A former lead member of the Wichita police SWAT team – a specially trained unit that responds to high-risk situations – has filed an age-discrimination complaint against the city in federal court.
The complaint, filed by Richard McCluney on June 19, says that he resigned his position on the SWAT team “under duress and at the direction of” police Deputy Chief John Speer and that he was discriminated against because of his age. Speer told McCluney’s SWAT commander that McCluney was “too old,” the lawsuit says. At the time, McCluney was 57.
McCluney is 58 now and works at the Patrol North bureau, said Sean McGivern, one of the Wichita lawyers representing the officer. Beyond that, McGivern couldn’t comment, he said Thursday.
Wichita police Capt. Doug Nolte, a spokesman for the Police Department and the city on the matter, confirmed Thursday that McCluney remains an officer with the agency but said he couldn’t comment on the lawsuit.
Speer said Thursday: “We have seen the complaint and read McCluney’s version of events, and we are reviewing his claims. But the legal process needs to be followed, and any further comments should be respectful of it.”
McCluney has requested a jury trial in federal court in Wichita and is seeking a judgment “greater than $75,000,” according to the lawsuit complaint signed by his lawyers. The discrimination caused McCluney to suffer damages including “loss of hazard and overtime pay,” the document says.
McCluney has 26 years of experience in law enforcement, including 21 with the Wichita police SWAT unit, and he had been a lead trainer for the team and been in hundreds of SWAT operations, the lawsuit says.
“SWAT” stands for “special weapons and tactics.” The unit responds to situations including active shooters, high-risk arrests and standoffs.
“As a qualified SWAT team operator, McCluney was asked to participate in the United States Government’s Anti-Terrorist Assistance Program and was assigned along with Navy SEAL and Army Special Forces members to highly classified missions in Iraq,” the lawsuit says.
In 2013, the city awarded him the Silver Wreath of Valor for “actions taken during a SWAT operation,” it says.
The lawsuit alleges that on July 31, 2014, Speer, a deputy chief, told Lt. Kevin Vaughn about McCluney: “He is too old, give him his medal, give him his party and tell him to move on.”
Speer also told Vaughn that he thought McCluney was falsifying his physical fitness tests to remain with SWAT, the complaint says, adding: “Speer had no basis to make that statement then and he has no basis to make that statement today.”

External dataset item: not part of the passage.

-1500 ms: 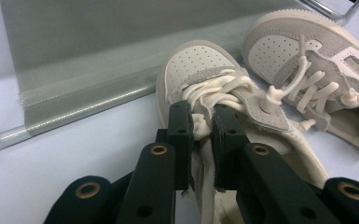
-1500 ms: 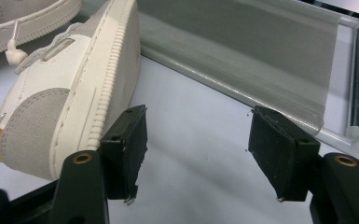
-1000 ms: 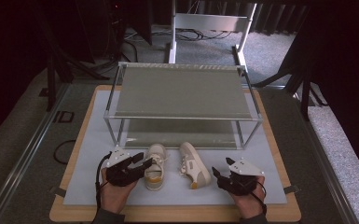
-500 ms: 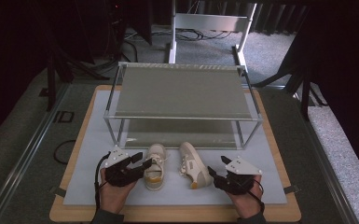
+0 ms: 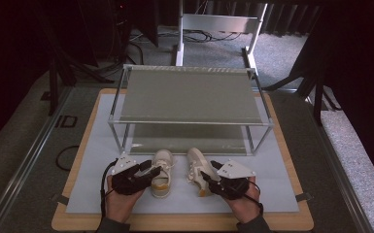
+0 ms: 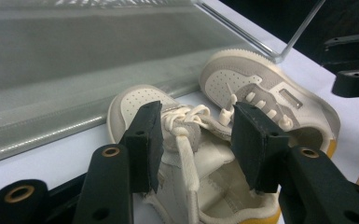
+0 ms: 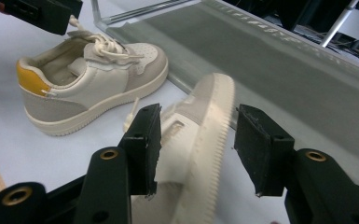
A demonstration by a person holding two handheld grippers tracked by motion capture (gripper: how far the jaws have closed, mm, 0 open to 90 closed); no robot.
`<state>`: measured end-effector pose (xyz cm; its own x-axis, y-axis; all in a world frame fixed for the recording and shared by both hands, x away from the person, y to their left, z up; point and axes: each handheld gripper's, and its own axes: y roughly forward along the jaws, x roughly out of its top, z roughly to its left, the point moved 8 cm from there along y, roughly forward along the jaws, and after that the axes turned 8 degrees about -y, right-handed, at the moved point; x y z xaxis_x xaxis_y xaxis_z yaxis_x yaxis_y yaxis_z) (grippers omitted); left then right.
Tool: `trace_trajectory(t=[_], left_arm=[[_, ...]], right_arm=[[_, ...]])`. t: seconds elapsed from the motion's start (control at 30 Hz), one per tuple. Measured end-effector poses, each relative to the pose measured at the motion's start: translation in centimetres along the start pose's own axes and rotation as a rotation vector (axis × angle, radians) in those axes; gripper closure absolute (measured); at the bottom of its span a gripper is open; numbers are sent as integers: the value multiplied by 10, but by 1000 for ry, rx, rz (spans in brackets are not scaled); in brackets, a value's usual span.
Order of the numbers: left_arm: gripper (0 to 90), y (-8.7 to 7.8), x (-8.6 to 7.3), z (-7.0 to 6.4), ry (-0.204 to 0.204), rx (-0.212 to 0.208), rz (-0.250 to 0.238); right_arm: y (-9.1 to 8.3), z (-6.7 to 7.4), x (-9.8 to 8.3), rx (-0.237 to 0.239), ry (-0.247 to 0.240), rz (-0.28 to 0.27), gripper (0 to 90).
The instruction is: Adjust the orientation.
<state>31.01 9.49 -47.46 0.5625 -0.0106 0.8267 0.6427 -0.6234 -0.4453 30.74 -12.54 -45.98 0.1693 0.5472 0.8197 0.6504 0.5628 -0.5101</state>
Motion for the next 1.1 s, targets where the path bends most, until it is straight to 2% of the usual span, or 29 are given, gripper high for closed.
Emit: trace_trajectory(t=[0.13, 0.2, 0.47, 0.7, 0.9, 1.0, 1.1], left_arm=[[523, 1, -1, -1, -3, -7, 2], [551, 0, -1, -3, -3, -27, 8], [546, 0, -1, -3, -5, -25, 7], [541, 1, -1, -3, -10, -28, 7], [537, 1, -1, -2, -13, -29, 4], [536, 1, -2, -2, -13, -31, 8], [535, 1, -2, -2, -15, -30, 8]], right_arm=[[10, 12, 1, 25, -32, 13, 509], [14, 17, 1, 39, -39, 21, 515], [23, 29, 1, 78, -76, 36, 520], [25, 26, -2, 72, -76, 38, 519], [22, 20, -4, 45, -80, 36, 494], [22, 19, -4, 50, -74, 36, 495], [22, 19, -4, 58, -88, 40, 500]])
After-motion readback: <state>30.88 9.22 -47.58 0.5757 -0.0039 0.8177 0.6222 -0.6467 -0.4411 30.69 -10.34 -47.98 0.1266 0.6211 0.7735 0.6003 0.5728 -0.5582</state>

On Aug. 7, 2014, Speer met with the SWAT unit and made these statements, the lawsuit says: “I intend to have a young team.” “Eventually no one over forty years old will be allowed on my team.” “Some of you are old, quit hoarding the training and information from younger officers.” “We are all men here, this is a conversation among men, so if you want to make a stink over this, go right ahead, bring on your H.R., bring on your F.O.P., bring on your lawyers, I’m the Colonel, and Deputy Chiefs don’t lose.”
Paul Zamorano, president of the local police union, the Fraternal Order of Police, said Thursday that he couldn’t comment.
In late August or early September 2014, the complaint says, Sgt. Kevin Kochenderfer told the SWAT team he had a message from Speer: that Vaughn had been removed as commander of the unit and that “certain members of the unit who had reached the age of 40” would be retired from SWAT. Kochenderfer told McCluney and two other people that he had been sent by Speer to get their resignations from the unit, the complaint says.
The lawsuit says McCluney has “exhausted all administrative remedies prior to bringing suit.”